Lets put some of these notions to the test then. Lets question an exemplar and debate it’s values, let’s see if it leads to pastiche and mimicry. Let’s give it to the pupils and see what results.

I have recently started teaching my Year 9 cohort a module entitled “Olympic Futurism,” where the focus of the learning has been to try and create some empathy with disability in light of the success of this summers Paralympics in London, and develop that learning into Futurism influenced, contemporary art.

Through a series of starting points, I instructed my pupils to complete a set of timed exercises that in one way or another removed them from their daily comfort zones. Using wooden mannequins, pupils positioned them into athletic poses and

Completed a;

Left handed drawing unless they were left handed, then they used their right hand instead,

then they; –

Drew with their pencil pushed through a piece of paper so they couldn’t see what they were doing,

Drew with a continuous line,

Drew holding their pencil with their feet or mouth,

and finally

Drew with charcoal attached to a long stick, paper on the floor, standing up.

Primarily I was exploring the loss of vision and disorientation of the tactile senses, hoping my pupils would appreciate that for those who took part in the games, this was the norm and irreversible. Surprisingly it was my lower ability pupils who grasped this concept most and it was only hindsight that pointed out the logic of this. In the resulting conversations with groups discussing the work it was evident that the lower ability pupils identified better with disability… a remarkable telling and learning for me… but how could that be used to further inform my high ability pupils and progress the whole cohorts ideas?

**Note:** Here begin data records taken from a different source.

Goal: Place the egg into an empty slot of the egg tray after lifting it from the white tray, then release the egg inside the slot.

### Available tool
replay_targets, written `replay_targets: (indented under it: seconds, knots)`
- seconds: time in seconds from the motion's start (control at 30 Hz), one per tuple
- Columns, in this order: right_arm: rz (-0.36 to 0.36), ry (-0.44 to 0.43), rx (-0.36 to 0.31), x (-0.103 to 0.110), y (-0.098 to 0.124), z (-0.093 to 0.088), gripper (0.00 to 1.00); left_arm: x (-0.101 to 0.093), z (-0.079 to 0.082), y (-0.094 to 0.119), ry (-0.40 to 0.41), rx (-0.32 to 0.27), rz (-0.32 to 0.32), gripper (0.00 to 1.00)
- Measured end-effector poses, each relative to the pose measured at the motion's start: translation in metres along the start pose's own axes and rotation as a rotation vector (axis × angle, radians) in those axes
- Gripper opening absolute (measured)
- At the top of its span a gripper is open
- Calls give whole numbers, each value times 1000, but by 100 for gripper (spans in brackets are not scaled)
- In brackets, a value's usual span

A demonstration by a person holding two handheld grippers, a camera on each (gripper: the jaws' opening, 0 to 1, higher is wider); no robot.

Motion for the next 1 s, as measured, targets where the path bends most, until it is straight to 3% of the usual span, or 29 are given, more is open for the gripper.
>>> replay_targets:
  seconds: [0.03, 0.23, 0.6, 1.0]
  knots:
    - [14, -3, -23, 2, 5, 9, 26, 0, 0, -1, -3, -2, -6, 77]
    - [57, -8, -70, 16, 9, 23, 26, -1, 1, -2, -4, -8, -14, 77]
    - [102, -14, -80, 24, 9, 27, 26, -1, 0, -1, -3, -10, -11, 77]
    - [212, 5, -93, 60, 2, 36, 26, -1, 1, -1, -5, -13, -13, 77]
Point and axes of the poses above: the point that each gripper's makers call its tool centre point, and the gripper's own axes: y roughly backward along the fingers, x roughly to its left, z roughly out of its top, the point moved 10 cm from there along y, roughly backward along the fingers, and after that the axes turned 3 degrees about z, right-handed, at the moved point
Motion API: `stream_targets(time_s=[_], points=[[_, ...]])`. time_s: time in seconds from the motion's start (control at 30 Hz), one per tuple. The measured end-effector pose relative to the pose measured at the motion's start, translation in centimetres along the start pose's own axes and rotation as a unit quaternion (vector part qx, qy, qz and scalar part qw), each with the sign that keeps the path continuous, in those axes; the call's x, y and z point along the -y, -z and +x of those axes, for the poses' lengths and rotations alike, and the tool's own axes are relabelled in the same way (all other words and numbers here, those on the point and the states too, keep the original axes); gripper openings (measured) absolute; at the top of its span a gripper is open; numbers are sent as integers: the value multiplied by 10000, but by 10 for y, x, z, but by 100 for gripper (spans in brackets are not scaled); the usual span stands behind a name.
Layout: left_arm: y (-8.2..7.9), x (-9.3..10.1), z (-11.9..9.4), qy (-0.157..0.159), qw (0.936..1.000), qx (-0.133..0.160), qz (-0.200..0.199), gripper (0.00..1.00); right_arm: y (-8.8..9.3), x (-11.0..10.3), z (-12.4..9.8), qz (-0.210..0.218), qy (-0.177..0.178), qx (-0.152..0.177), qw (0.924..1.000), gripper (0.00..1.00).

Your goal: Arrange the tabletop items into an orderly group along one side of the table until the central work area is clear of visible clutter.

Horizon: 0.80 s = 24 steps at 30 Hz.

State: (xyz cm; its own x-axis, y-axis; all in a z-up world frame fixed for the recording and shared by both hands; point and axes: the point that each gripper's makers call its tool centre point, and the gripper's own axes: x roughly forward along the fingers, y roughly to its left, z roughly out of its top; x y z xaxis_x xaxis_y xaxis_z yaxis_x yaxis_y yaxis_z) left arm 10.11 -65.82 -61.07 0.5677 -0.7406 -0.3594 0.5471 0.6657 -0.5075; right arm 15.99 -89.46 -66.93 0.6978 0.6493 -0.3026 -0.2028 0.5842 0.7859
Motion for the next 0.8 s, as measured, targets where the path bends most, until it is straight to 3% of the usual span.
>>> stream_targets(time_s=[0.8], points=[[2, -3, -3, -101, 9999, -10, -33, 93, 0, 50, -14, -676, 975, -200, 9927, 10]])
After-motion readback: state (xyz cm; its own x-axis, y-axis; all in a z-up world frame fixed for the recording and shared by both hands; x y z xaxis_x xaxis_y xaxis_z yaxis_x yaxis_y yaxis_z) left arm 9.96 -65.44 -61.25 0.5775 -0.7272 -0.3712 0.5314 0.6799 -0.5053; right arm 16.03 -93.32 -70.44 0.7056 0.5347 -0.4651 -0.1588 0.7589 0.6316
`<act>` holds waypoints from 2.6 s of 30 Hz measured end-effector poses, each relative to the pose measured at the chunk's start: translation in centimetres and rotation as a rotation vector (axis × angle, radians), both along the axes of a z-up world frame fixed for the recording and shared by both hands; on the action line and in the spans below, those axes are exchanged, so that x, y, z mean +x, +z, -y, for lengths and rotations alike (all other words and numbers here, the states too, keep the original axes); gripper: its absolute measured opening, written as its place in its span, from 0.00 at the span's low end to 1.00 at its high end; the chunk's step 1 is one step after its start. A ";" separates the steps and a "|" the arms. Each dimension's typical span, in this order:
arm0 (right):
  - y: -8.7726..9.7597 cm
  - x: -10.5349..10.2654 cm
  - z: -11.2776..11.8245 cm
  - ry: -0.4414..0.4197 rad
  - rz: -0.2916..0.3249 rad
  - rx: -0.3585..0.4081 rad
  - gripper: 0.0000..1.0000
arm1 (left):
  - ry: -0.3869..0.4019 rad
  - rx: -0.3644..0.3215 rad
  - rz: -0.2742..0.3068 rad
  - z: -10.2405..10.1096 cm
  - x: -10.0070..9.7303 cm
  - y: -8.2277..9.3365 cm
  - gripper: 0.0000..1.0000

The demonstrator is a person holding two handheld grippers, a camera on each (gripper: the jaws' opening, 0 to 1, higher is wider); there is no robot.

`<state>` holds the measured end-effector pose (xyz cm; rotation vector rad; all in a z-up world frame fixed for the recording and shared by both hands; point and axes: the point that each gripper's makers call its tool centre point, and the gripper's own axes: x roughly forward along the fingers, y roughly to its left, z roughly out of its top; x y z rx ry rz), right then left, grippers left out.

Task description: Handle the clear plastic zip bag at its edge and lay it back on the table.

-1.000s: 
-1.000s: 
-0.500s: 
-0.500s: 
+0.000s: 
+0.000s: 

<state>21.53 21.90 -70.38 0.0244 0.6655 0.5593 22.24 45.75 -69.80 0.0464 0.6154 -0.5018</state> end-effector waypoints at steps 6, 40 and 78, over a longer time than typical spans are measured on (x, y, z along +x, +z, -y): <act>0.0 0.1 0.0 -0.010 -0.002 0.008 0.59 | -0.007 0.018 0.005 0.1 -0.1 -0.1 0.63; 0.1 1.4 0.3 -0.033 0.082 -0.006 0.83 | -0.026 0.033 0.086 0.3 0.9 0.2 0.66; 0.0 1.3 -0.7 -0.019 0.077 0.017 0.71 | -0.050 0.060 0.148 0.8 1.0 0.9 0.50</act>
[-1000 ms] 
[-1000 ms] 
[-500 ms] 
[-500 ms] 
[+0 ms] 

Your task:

I ended up with a set of childlike, fragmented images steeped with movement and motion. It was the decomposition and activity that I wanted to explore further.

Beatrice Coron, as a paper cutter storyteller, gives me access to a very different way of working. The idea of stencils really appeals and gives my pupils a way in to a whole host of new techniques and skills. But I never use an artist alone as this tends to encourage pupils to emulate and clone their work, so a logical second choice artist seemed for me to be a street artist such as Adam Neate, who is steadily building a growing reputation in the art world. Two things appeal to me about his work. Firstly, up until this point my pupils had only really focused on the body form. They had also made some conventional studies of the human figure and detailed investigations of medal winners. But all these drawings were featureless. Adam Neate mainly makes images of faces. Secondly, I always try and find a good story to entice my pupils in. Neate built his career by leaving his images in city centers on piles of rubbish. Anyone who found his work was entitled to keep it, and with the work now selling for thousands of pounds, that gave me an idea.

I cut Beatrice Coron’s face as a stencil in my own style and then spray-painted it onto a sheet of cardboard with a background (image 1) in the style of Adam Neate. Having made the piece I was able to tell my pupils that it was now a “fake” Neate and I would be leaving it in a city to see what might happen! But I recognize that certainly ticks the boxes for pastiche, so the question became; what else could I do with the image?